In March 2016, plaintiff unsuccessfully sought a transfer to positions in the Project
Management department. According to defendant, it denied plaintiff’s transfer requests due to a
budgetary freeze on hiring persons outside a given department.
In April 2016, plaintiff filed a complaint against defendant with the federal Equal
Employment Opportunity Commission (EEOC), alleging age and race discrimination as well as
retaliation for making her earlier complaint about Greco’s comments. The EEOC dismissed the
charge, finding that there was no statutory violation.
Meanwhile, plaintiff continued to perform her work in a manner that created difficulties,
including by failing to attend or cancelling meetings. In May 2016, plaintiff filed another
complaint against defendant with the EEOC, this time claiming that the denial of her request for a
transfer to the Project Management department was in retaliation for her filing of her earlier EEOC
complaint. The EEOC dismissed this charge, finding that there was no statutory violation.
In June 2016, Hunter met with her supervisor, Dawn Paluszny, along with human-resources
representative Mickey Mikonczyk and personnel-relations representative Pam Pierce, to discuss
plaintiff’s continuing performance and attendance deficiencies. They decided to implement a
performance-enhancement plan (PEP) to provide plaintiff with coaching and feedback on how to
meet the objectives of her position. Hunter prepared the PEP from a sample document provided
by Pierce. The goal was for plaintiff to satisfy the objectives of the PEP by August 11, 2016.
On July 27, 2016, plaintiff sent an e-mail to Mikonczyk objecting to the PEP in various
respects. Plaintiff objected most strenuously to an example provided in the PEP for one of the
desired behaviors identified in the PEP, i.e., transparency; the PEP provided an example of this
goal by stating, “Answer the question asked—simply with a yes or no; followed by relevant
statements if needed.” Plaintiff claimed that this language implied “discriminatory racial
undertones.” Hunter saw nothing discriminatory about this language, which she had obtained from
the sample document provided by Pierce, but Hunter nonetheless removed the language at issue
and replaced it with other language.
Plaintiff’s performance and attendance problems purportedly continued during the PEP
period. Defendant maintained that plaintiff performed inadequately in meetings and was absent
from work 25% of the time. She was argumentative in meetings and blamed others for her issues.

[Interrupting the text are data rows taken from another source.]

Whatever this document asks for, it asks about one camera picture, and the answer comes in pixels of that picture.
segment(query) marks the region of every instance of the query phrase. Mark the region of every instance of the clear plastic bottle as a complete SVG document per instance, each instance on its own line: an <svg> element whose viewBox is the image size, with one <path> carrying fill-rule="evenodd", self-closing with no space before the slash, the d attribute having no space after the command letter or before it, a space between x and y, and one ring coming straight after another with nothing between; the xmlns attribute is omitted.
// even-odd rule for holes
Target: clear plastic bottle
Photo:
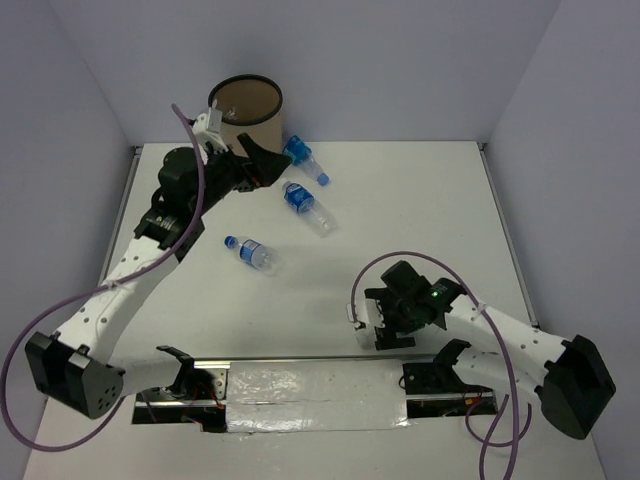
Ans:
<svg viewBox="0 0 640 480"><path fill-rule="evenodd" d="M249 237L228 236L224 239L224 244L229 250L234 251L238 260L267 275L274 274L278 269L275 251Z"/></svg>
<svg viewBox="0 0 640 480"><path fill-rule="evenodd" d="M282 153L291 157L293 165L300 168L309 178L318 182L320 186L324 187L329 183L329 175L324 173L320 164L313 158L311 149L297 135L289 139Z"/></svg>
<svg viewBox="0 0 640 480"><path fill-rule="evenodd" d="M314 232L324 237L338 227L333 215L322 206L309 190L287 179L281 179L280 183L282 184L286 202Z"/></svg>

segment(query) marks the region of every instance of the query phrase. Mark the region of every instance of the gray wall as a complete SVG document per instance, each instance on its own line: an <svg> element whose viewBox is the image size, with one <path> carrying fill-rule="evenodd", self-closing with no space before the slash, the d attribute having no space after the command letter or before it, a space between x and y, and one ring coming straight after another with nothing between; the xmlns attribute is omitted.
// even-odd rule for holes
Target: gray wall
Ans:
<svg viewBox="0 0 640 480"><path fill-rule="evenodd" d="M618 386L595 428L610 480L640 472L639 20L563 0L489 144L541 323L593 339Z"/></svg>
<svg viewBox="0 0 640 480"><path fill-rule="evenodd" d="M0 2L0 65L4 359L30 319L96 284L129 152L100 88L46 0ZM44 400L22 350L17 360L9 408L33 438ZM22 478L28 454L0 423L0 477Z"/></svg>
<svg viewBox="0 0 640 480"><path fill-rule="evenodd" d="M129 139L262 73L308 140L487 140L558 0L51 0Z"/></svg>

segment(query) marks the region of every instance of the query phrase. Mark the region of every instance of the tabletop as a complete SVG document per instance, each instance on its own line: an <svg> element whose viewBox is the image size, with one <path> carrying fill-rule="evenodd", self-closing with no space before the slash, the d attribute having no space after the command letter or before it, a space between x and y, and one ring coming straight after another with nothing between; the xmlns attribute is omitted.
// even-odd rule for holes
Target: tabletop
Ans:
<svg viewBox="0 0 640 480"><path fill-rule="evenodd" d="M119 225L117 262L158 186L164 155L177 144L145 145ZM374 257L415 250L453 267L484 301L529 322L511 252L473 142L310 143L331 176L320 187L291 167L285 175L312 191L339 229L316 236L286 206L278 188L232 193L205 217L206 231L186 259L149 297L114 355L132 356L170 344L197 358L273 358L362 355L347 322L346 304L358 272ZM267 277L236 261L223 245L246 235L284 261ZM430 279L437 267L408 259ZM381 286L383 262L363 278ZM435 353L418 335L410 350ZM33 452L26 479L205 479L400 477L477 478L479 444L461 418L413 421L406 428L360 432L204 434L195 425L131 425L127 399L95 439L62 454ZM486 431L491 417L474 423ZM38 441L79 438L95 423L49 400ZM505 438L504 420L497 438ZM508 452L490 451L489 478L501 478ZM604 475L591 438L569 439L536 412L521 444L514 478Z"/></svg>

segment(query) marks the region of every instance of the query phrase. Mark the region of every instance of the black rim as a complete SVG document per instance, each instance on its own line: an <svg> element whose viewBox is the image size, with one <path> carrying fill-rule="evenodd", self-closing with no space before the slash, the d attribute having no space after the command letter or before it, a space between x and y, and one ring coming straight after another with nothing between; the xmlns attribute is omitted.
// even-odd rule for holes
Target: black rim
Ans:
<svg viewBox="0 0 640 480"><path fill-rule="evenodd" d="M278 104L276 105L276 107L272 111L270 111L269 113L267 113L263 117L257 118L256 120L253 120L251 122L240 122L240 121L236 121L236 120L228 120L228 119L225 119L224 116L222 117L222 121L224 123L226 123L227 125L235 125L236 127L250 127L252 125L258 125L259 123L266 122L267 120L275 117L276 114L282 108L282 90L280 90L280 87L278 86L278 84L276 82L274 82L270 78L263 77L262 75L237 75L235 77L227 78L223 82L220 82L218 85L213 87L213 90L211 90L211 93L209 94L209 107L211 107L211 105L213 105L213 99L216 96L216 93L218 93L220 91L220 89L222 89L222 87L225 87L225 86L229 85L230 83L237 82L237 81L240 81L240 80L258 80L260 82L268 83L278 93Z"/></svg>

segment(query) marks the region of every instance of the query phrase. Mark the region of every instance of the transparent plastic sheet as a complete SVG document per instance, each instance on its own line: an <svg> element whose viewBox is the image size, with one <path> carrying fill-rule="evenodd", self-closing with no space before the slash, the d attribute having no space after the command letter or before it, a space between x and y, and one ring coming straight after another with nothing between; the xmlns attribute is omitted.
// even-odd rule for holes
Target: transparent plastic sheet
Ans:
<svg viewBox="0 0 640 480"><path fill-rule="evenodd" d="M230 432L387 430L407 426L398 360L234 362Z"/></svg>

On August 12, 2016, defendant extended the PEP to continue efforts to improve plaintiff’s
performance. Plaintiff responded to the extension by suggesting that her performance was not
deficient and that the PEP was being used as a tool to discriminate against her based on her race.
On August 18, 2016, plaintiff began a three-month leave of absence to have surgery on her feet.
When plaintiff returned to work on November 10, 2016, she received a notice of
performance coaching and counseling that extended the end date of her PEP to December 1, 2016.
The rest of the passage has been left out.